A baby star's massive stellar flare was recently spotted by astronomers, who speculated that it may shed light on the secrets of the origins of potentially habitable exoplanets.

Scientists from the University of Warwick observed the huge explosion of energy and plasma, which they deemed to be one of the largest ever seen on a star of its type. The huge "tantrum" of the baby star was around 10,000 times larger than the biggest solar flare ever observed from our own Sun. 

The astronomers, who published their findings in a paper for the Monthly Notices of the Royal Astronomical Society, found that this stellar flare could even unsettle the material orbiting a star. This, in turn, could create the building blocks for future planets. 

A stellar flare is a phenomenon wherein the magnetic field of a star rearranges itself and, in the process, releases large amounts of energy. This accelerates the plasma within the star, causing it to crash into its surface and heating it up to around 10,000 degrees.
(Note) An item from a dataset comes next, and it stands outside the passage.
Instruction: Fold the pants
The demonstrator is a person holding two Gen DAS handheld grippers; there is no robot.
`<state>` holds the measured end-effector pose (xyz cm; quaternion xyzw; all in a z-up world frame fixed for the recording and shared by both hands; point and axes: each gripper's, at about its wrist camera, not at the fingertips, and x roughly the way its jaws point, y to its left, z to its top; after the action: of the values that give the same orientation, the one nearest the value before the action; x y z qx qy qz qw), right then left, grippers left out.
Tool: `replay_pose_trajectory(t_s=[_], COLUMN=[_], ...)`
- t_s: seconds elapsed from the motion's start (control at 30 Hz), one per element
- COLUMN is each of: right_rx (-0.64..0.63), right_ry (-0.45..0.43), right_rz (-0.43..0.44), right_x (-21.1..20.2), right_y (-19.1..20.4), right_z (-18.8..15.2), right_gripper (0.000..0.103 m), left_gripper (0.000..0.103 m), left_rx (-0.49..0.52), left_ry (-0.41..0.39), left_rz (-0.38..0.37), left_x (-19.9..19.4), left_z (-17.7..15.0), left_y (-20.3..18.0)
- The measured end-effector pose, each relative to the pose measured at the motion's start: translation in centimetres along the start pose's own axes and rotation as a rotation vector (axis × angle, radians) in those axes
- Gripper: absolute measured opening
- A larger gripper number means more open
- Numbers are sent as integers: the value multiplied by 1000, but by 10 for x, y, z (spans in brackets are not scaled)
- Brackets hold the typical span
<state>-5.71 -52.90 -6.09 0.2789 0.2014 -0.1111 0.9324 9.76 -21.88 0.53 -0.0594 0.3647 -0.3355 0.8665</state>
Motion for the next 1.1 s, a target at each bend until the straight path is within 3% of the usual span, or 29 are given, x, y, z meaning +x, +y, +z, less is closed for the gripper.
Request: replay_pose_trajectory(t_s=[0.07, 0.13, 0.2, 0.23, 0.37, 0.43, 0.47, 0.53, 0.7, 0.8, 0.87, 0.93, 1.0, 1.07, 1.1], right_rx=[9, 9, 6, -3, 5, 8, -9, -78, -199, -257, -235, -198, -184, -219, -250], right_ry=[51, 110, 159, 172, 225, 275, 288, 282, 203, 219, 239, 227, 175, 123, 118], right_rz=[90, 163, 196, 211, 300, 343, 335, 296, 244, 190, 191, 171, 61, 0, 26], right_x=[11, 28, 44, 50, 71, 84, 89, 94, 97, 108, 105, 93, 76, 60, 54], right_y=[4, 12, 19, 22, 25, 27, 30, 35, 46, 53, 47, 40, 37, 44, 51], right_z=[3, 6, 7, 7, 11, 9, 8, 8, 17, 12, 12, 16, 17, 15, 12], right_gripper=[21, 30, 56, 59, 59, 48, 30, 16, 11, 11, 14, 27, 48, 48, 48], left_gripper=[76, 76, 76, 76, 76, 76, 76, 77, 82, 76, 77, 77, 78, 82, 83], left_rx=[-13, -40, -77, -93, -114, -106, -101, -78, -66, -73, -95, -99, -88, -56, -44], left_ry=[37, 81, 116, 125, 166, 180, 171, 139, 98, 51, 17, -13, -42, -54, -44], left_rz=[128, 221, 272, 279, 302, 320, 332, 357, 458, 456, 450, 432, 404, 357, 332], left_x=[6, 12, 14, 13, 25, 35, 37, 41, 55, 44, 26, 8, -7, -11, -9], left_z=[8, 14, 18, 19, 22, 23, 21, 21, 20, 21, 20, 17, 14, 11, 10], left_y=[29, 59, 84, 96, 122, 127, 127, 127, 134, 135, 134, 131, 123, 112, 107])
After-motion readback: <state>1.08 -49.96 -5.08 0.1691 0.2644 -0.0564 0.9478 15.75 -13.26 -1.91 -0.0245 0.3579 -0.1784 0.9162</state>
The energy produced from this releases optical and infra-red light, along with x-rays and gamma rays that can be observed using telescopes on Earth and in orbit.

This particular flare was seen on a young M-type star which was given the name NGTS J121939.5-355557 and is located 685 light-years away. It is only 2 million years, which means it is a pre-main sequence star and has yet to reach the size it will have for the majority of its lifecycle. The star could live up to tens of billions of years.

University of Warwick Ph.D. student James Jackman first spotted the baby star's explosion while he was observing a large flare survey of thousands of stars. This was part of a larger project aiming to find explosive phenomena on stars outside of our solar system. For the project, he used the Warwick-led Next-Generation Transit Survey (NGTS) telescope array at the European Southern Observatory's Paranal Observatory in Chile. This is designed to locate exoplanets by collecting brightness measurements of hundreds of thousands of star. 

James' Ph.D. supervisor, Professor Peter Wheatley, said that stellar flares like this one could be advantageous for the formation of a planet, but it could also be disruptive, according to Phys.org. He added that the baby star has yet to form its planets, so its flare activity needs to be taken into account by astronomers when considering planet formation.

"There's a discussion at the moment around whether flares are a good or bad thing for life on orbiting habitable planets because they output a large amount of UV radiation," he said. "That could cause biological damage to surface organisms and damage their DNA. On the other hand, UV radiation is required for various chemical reactions to start life and that's not typically provided in great enough quantity by these types of stars. These flares could potentially kickstart these reactions."